Copy exactly the lines of the data below that run from the line holding "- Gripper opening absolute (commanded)" through the line holding "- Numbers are", both ends included.

━━━━━ Data to process

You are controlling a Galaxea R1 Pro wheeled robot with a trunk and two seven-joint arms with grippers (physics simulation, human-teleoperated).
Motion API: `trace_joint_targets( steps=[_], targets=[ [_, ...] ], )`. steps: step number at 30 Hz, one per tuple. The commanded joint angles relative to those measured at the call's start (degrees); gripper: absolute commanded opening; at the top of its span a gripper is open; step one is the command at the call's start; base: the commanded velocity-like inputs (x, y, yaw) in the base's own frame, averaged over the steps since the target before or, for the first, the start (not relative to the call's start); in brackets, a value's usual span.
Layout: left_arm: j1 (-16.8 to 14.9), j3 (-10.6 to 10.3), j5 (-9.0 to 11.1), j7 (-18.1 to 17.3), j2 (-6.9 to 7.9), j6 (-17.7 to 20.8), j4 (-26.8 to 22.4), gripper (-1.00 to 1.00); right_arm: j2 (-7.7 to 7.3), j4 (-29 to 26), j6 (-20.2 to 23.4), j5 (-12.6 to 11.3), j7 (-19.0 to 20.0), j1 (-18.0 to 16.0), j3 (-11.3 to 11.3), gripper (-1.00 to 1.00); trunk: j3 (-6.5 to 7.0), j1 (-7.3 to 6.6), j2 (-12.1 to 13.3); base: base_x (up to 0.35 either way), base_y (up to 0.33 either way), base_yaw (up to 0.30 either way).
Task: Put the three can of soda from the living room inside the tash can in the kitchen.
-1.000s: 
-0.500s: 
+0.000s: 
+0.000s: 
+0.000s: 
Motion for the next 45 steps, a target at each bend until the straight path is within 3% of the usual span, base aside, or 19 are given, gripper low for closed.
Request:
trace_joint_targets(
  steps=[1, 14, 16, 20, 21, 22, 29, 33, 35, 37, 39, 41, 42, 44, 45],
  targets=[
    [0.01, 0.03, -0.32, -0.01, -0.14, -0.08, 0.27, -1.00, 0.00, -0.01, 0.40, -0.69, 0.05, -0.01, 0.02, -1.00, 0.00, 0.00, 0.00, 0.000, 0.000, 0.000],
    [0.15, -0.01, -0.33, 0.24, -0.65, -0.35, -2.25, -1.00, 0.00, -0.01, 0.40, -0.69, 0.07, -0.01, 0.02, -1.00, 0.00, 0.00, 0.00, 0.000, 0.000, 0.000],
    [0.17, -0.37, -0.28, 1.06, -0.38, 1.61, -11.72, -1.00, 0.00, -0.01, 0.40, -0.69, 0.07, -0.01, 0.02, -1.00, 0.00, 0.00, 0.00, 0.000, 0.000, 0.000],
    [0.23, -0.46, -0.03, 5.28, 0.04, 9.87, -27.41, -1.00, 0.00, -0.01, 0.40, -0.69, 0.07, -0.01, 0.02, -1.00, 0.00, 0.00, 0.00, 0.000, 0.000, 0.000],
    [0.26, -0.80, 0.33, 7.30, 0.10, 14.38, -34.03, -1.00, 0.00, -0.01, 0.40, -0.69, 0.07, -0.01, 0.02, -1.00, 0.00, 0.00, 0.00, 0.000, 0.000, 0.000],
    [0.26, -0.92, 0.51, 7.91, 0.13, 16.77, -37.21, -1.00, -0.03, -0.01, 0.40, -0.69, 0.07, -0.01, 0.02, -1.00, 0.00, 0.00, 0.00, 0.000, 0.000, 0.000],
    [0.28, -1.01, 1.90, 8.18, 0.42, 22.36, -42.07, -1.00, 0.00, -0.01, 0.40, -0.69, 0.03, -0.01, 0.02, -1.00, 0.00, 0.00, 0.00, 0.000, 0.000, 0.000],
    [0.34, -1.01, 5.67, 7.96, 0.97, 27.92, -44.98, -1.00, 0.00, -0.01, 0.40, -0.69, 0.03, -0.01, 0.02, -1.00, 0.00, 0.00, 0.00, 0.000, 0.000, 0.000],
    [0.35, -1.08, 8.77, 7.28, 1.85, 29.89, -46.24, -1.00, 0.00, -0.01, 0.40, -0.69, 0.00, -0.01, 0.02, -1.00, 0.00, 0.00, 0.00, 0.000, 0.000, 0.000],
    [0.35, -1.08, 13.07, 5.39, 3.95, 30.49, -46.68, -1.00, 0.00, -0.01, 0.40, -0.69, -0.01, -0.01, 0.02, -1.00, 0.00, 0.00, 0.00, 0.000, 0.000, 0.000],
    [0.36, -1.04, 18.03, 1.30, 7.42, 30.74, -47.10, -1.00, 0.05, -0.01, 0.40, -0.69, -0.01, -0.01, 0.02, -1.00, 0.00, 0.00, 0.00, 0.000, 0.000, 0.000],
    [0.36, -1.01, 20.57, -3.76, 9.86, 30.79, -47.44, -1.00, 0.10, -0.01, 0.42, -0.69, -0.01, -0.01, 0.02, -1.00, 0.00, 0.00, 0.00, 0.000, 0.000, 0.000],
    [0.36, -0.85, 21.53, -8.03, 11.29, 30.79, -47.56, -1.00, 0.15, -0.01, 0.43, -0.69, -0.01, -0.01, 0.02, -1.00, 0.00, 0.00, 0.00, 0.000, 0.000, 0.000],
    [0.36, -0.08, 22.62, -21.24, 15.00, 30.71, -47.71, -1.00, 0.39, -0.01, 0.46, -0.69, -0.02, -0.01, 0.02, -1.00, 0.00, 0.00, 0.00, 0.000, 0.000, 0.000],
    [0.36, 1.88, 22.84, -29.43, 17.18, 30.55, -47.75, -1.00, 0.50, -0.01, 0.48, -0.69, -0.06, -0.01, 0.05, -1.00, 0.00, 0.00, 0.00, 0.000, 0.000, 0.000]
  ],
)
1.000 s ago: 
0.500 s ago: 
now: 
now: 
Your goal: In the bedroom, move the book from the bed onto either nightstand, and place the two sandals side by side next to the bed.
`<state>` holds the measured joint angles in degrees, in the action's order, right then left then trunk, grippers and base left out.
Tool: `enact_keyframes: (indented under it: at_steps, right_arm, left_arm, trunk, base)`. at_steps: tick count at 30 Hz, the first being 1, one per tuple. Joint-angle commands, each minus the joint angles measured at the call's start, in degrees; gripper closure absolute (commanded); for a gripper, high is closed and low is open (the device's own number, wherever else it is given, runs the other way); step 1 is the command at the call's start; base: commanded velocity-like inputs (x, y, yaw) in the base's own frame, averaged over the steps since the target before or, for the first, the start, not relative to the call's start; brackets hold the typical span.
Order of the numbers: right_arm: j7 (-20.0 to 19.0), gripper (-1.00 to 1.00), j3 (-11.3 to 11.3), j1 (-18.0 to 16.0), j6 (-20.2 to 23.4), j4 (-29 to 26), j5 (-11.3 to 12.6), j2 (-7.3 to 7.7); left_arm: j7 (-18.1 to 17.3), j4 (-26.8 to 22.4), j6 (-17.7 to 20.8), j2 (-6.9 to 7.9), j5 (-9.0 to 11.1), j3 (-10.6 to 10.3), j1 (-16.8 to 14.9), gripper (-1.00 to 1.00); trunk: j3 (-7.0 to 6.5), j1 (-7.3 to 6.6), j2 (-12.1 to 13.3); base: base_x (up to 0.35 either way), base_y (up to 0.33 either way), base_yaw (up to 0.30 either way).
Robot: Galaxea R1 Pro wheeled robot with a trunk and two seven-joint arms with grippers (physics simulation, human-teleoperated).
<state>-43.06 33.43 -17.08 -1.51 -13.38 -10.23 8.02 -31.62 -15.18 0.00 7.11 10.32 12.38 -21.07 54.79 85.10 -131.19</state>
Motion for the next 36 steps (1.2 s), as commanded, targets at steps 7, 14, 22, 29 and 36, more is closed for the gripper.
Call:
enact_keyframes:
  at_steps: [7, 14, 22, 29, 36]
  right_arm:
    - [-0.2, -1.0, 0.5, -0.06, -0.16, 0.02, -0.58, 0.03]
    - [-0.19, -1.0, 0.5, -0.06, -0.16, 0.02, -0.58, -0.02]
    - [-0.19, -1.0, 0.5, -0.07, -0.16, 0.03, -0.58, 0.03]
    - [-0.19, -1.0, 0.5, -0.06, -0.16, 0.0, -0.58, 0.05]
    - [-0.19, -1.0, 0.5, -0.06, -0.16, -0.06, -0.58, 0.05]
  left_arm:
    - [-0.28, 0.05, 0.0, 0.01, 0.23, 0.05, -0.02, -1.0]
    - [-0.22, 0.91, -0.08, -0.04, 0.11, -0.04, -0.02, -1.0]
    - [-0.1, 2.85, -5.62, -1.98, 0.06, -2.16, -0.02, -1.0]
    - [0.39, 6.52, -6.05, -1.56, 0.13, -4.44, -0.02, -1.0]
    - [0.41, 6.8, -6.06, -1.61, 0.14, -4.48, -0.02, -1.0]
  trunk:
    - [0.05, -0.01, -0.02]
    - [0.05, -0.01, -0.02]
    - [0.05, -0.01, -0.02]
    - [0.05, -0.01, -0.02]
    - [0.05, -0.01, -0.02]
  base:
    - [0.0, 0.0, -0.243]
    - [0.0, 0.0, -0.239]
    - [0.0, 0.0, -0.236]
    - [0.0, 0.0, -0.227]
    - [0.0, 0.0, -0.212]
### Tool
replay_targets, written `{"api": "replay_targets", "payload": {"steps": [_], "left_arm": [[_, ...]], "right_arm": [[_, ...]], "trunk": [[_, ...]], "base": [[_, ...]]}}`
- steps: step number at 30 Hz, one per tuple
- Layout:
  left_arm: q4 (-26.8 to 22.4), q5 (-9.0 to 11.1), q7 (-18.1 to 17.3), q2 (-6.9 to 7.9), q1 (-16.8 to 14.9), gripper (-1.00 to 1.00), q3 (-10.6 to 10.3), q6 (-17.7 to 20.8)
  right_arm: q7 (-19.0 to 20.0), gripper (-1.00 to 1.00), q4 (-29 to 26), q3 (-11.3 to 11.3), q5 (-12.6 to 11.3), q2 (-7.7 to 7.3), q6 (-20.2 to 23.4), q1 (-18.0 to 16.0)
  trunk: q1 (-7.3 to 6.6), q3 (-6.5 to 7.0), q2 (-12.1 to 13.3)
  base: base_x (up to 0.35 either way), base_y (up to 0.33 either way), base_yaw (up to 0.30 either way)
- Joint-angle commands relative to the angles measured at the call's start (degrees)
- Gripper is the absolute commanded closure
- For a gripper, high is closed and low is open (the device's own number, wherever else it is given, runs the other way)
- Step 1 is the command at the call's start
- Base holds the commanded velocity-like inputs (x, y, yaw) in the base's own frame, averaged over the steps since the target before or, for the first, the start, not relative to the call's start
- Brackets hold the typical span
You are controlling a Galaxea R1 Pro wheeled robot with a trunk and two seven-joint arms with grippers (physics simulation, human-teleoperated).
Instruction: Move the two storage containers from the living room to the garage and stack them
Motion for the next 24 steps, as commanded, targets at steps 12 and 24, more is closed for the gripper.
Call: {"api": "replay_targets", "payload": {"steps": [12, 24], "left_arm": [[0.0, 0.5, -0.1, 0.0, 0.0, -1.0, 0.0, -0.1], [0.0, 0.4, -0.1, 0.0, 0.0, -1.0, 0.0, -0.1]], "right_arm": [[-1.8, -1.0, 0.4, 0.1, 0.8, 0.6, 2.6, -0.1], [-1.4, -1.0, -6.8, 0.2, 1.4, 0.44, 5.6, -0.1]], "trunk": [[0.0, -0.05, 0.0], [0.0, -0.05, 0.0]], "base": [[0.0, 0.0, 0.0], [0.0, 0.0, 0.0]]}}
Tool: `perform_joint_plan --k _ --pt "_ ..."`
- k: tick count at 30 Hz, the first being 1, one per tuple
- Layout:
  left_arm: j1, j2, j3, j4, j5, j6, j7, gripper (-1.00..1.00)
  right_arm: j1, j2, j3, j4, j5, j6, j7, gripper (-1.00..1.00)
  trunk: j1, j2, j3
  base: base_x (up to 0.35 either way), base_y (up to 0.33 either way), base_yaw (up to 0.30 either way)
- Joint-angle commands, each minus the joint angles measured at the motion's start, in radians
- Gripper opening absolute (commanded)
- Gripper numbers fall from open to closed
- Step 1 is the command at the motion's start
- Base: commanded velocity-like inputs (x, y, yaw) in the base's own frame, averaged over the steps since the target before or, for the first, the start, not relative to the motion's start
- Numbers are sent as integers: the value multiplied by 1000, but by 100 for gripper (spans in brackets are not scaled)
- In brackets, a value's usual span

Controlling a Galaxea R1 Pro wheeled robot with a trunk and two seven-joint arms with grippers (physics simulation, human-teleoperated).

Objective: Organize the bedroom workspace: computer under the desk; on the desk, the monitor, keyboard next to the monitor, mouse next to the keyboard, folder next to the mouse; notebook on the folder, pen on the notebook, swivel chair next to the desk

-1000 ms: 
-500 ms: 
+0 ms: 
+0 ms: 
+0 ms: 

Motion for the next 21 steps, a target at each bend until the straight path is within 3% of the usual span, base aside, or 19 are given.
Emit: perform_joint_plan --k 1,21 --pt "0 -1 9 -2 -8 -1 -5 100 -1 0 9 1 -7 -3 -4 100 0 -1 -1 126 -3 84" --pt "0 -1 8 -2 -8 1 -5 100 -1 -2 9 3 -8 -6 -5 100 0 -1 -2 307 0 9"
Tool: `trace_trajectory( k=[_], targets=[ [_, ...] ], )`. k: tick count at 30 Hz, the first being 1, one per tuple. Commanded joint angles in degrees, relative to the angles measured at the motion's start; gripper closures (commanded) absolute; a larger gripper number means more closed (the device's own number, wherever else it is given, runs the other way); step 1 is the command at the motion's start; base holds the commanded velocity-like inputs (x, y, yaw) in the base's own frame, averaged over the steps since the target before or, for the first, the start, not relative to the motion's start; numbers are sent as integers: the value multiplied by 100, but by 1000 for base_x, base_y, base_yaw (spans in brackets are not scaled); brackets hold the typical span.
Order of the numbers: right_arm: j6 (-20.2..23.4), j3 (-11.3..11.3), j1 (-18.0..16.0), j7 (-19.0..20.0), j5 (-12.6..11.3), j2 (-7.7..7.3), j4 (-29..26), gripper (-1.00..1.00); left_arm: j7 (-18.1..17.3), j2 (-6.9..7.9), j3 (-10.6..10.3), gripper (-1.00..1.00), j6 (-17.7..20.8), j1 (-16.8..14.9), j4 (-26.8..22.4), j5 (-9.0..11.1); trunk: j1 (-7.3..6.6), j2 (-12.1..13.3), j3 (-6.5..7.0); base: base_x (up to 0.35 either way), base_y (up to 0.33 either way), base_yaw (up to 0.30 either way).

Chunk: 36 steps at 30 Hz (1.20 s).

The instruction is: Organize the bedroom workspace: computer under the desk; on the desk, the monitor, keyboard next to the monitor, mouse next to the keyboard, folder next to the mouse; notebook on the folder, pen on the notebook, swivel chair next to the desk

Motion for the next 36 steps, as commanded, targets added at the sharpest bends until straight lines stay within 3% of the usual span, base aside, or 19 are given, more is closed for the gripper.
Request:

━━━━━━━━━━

Answer section ▸
- Gripper opening absolute (commanded)
- Gripper numbers fall from open to closed
- Step 1 is the command at the motion's start
- Base: commanded velocity-like inputs (x, y, yaw) in the base's own frame, averaged over the steps since the target before or, for the first, the start, not relative to the motion's start
- Numbers are sent as integers: the value multiplied by 1000, but by 100 for gripper (spans in brackets are not scaled)

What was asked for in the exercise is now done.